These versatile reptiles thrive in tropical environments, whether that’s alone in a tree or in an underground multi-species snake party.
All a python needs to survive is water, heat and a plentiful supply of prey. This is one of the reasons that the Burmese python has successfully invaded the US after being accidentally released in Florida over the last three decades.
The Everglades provide a perfect shelter for these alien invaders that snatch anything from birds to deer fawns -and even the occasional alligator! In their natural environment Burmese pythons, like other members of the python family, are important to the ecosystem as controllers of rodents and birds that could otherwise overpopulate the landscape.

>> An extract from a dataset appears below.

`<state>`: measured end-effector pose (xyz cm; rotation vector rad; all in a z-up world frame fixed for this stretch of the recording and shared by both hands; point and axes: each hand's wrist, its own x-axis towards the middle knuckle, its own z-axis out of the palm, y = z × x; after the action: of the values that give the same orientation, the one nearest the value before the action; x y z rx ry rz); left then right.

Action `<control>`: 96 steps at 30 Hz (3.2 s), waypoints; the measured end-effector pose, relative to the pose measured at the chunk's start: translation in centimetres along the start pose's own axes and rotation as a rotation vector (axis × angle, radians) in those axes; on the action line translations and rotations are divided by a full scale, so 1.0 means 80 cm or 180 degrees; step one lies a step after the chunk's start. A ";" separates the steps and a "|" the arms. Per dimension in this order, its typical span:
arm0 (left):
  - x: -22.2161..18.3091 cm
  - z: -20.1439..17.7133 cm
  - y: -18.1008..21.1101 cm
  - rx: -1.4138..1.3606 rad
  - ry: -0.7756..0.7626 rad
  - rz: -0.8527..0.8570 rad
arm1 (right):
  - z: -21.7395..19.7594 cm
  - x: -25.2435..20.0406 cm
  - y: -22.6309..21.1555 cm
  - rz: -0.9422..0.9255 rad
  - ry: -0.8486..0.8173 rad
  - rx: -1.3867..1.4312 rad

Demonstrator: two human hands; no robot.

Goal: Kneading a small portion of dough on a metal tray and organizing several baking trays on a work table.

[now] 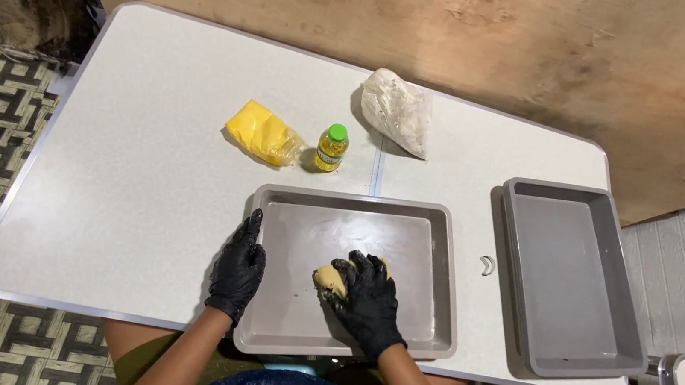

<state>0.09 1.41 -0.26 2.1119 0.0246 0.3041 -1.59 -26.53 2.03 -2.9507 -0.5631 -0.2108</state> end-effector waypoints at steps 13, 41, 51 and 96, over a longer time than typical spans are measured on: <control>0.012 -0.016 0.029 0.0437 -0.0501 -0.0892 | -0.021 0.047 0.107 0.3147 -0.0020 0.3577; 0.001 -0.003 -0.010 -0.0506 0.0163 0.0059 | -0.024 0.052 -0.087 0.1994 -0.1195 0.6274; 0.001 -0.007 -0.002 -0.0336 0.0169 -0.0083 | -0.130 0.064 0.043 0.1566 0.1504 0.6214; 0.003 -0.012 0.012 0.0087 0.0184 -0.0551 | -0.019 0.078 -0.075 0.0279 -0.0699 0.0876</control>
<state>-0.01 1.75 1.10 2.1111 0.2454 0.2620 1.74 -19.00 5.12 -2.7364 -0.4451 0.1878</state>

There are more specialised pythons that live in specific circumstances, like the green tree python that is native to Australia. It lives almost exclusively in the rainforest and rarely ventures to the ground. Pygmy pythons, meanwhile, prefer the extreme heat of northwest Australia, taking refuge under spinifex bushes or in termite mounds with other snake species, such as Stimson’s and black-headed pythons.
Gathering together like this means that the inside temperature sits at a toasty 38 degrees Celsius (100 degrees Fahrenheit). Other reptiles like skinks, broad-banded sand swimmers and geckoes have even been known to join these snake parties, which is unusual as many of these species are otherwise strictly solitary.
Environments with good leaf cover are ideal for python hatchlings that could otherwise be snatched by predators. Snakes are greatly affected by their surroundings, like the African rock python that only grows to its full length in areas with a low density of humans.
Ball pythons curl into tight spheres to avoid predation by cobras, and have evolved to wrap the entire body around the head to keep the cranium safe. These snakes are incredible survivors, and slither smoothly through their habitat as leaders of the reptile kingdom.